Dec. 2009: The Mother of All Leadership Qualifications
December 1, 2009Leadership traits are not as clear-cut as portrayed in popular books.
For example, is it possible to make money, do good and raise healthy children even though one cheats, steals and lies?
Moral weaknesses surely mark the functioning of many astute and successful leaders. Bill Clinton and Richard Nixon are two obvious examples. Achieving success is not the same as commanding respect.
The problem with assessing traits of great leaders is that one can always find a successful leader without one or more of the “necessary” qualities.
There is, though, one leadership qualification in whose shadow all other traits pale. This mother of all leadership attributes is emotional maturity.
Emotional maturity is better viewed as a family of functional tendencies that govern all of an individual’s beliefs, decisions and interactions.
Because emotional maturity is highly influential, it’s something leaders ought to pay attention to. But what is it?
Here are five important dimensions of emotional maturity:
1. A willingness to take full responsibility for one’s own life, including one’s mistakes, decisions, wants, needs, thoughts, feelings and destiny.
The opposite of responsibility is blame. High-maturity leaders reflect more often on their own part in what goes wrong, instead of blaming or scapegoating others. Emotionally immature leaders are slow to take responsibility and quick to blame others or “the circumstances.”
2. A tendency to respond thoughtfully rather than reactively to life’s challenges and problems.
Over-reactions to problems indicate emotional immaturity. Higher maturity leaders see with greater perspective. Their reflection tends to keep them calmer and more clear-headed. They focus not on the problem, but on their response to the problem.
3. Greater emphasis on courage, adventure and risk, than on emotional comfort and approval.
Emotionally mature leaders care less about comfort than about progress. They take unpopular stands without too much inner turmoil, and are less needy for harmony and being liked. Immature leaders are popularity-seekers who have difficulty going against the crowd. They are driven more by comfort for others and comfort for themselves.
4. An ability, in important relationships, to stay connected without attaching.
Staying connected to key individuals in the group characterizes high-functioning leadership. Emotional maturity helps leaders cultivate regular, one-on-one contact, strategic self-disclosure and a desire to more deeply understand others instead of diagnosing and judging.
Less mature leaders operate with a greater degree of emotional neediness. Their expectations of others are less reasonable and more self-serving. A leader who cannot fire a loyal but incompetent employee and a parent who “cares” too much to let their child fail are examples of over-attachment.

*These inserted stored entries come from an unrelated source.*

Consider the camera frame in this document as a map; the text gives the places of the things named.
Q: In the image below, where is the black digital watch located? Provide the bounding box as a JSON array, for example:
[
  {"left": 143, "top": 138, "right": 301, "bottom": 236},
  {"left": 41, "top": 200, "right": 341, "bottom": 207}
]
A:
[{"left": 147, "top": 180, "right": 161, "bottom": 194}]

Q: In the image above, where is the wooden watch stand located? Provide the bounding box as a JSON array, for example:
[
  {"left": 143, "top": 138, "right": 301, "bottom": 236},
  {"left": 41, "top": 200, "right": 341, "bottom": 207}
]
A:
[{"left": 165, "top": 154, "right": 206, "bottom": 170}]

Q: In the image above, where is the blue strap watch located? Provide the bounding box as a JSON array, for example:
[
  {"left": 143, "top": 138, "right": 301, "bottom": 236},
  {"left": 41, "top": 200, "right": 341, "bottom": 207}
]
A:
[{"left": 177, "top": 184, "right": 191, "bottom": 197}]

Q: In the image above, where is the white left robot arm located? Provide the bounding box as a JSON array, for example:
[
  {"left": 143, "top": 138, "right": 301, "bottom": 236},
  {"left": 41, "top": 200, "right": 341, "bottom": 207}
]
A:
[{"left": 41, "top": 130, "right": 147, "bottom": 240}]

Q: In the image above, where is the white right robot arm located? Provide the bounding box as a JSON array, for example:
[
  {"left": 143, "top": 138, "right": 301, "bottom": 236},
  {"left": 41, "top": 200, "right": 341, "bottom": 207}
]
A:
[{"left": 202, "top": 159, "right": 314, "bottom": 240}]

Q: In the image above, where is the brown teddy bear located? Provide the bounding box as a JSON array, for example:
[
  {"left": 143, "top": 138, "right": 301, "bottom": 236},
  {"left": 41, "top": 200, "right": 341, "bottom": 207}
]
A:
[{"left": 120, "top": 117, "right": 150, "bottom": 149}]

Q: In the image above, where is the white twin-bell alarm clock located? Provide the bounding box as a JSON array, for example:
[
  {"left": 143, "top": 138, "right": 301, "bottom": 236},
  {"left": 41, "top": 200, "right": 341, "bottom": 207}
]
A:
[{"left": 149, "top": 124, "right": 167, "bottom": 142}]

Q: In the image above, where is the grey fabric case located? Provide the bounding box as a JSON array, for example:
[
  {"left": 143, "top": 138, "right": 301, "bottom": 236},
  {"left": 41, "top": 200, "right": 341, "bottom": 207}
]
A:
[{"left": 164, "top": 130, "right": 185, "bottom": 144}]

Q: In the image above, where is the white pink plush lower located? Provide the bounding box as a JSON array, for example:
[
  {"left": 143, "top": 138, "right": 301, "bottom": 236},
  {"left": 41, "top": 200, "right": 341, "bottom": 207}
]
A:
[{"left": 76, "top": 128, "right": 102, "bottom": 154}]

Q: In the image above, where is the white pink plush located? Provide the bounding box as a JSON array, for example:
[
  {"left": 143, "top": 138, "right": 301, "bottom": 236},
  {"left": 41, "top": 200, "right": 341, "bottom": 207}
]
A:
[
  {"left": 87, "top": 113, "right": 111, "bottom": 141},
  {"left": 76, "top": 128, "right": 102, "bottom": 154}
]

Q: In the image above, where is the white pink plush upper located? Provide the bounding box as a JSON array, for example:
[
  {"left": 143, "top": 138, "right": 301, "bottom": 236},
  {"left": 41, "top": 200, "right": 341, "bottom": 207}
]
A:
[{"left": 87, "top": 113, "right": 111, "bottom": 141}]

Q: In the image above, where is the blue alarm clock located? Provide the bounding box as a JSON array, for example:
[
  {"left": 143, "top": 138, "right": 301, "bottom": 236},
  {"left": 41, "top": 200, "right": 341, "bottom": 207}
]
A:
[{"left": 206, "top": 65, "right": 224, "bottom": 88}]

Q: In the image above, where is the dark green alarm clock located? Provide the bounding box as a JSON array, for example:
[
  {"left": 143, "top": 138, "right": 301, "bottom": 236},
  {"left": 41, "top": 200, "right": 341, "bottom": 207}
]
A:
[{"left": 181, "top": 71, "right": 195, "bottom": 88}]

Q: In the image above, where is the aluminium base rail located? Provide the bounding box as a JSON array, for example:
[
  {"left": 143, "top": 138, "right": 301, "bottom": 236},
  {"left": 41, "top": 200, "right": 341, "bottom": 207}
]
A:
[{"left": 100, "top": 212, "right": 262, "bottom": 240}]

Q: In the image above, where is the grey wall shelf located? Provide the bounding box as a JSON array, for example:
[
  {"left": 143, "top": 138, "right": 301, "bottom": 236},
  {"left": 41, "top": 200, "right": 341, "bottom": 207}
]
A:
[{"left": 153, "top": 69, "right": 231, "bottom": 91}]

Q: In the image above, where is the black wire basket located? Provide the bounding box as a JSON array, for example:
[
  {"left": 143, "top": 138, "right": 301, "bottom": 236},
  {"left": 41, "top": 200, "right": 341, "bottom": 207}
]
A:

5. Beliefs are based on sound thinking and reality factors rather than magic, superstition or hearsay.
Beliefs are powerful influencers on decisions. Higher-maturity leaders hold convictions that are open to challenge, and constantly subjected to the light of reason. They are able to change beliefs based on new evidence. Lower maturity leaders err at two extremes: lack of clarity (“I don’t know what I believe”) or certitude (“I am right, and I will not change even in the face of new data”).
Whether a leader’s domain is a business, a family or a nation, that leader’s degree of emotional maturity is the most important indicator of the group’s potential for progress.
Emotional maturity does not favor or discriminate. Wide variations in maturity levels can readily be observed in neighborhood gangs as well as elite country clubs, in high school classrooms as well as houses of Congress. (One client, a nuclear physicist, possesses a high degree of intellectual firepower, yet is one of the most emotionally immature individuals I have worked with).
Evolutionary biology teaches that group survival is the primary purpose of leadership.
Helping group members become more mature and responsible ensures the stability and growth of the group. Leaders who are more mature are better able to mentor, groom and awaken the leadership of others.
For this reason, emotional maturity qualifies one for leadership more than any other attribute I can think of.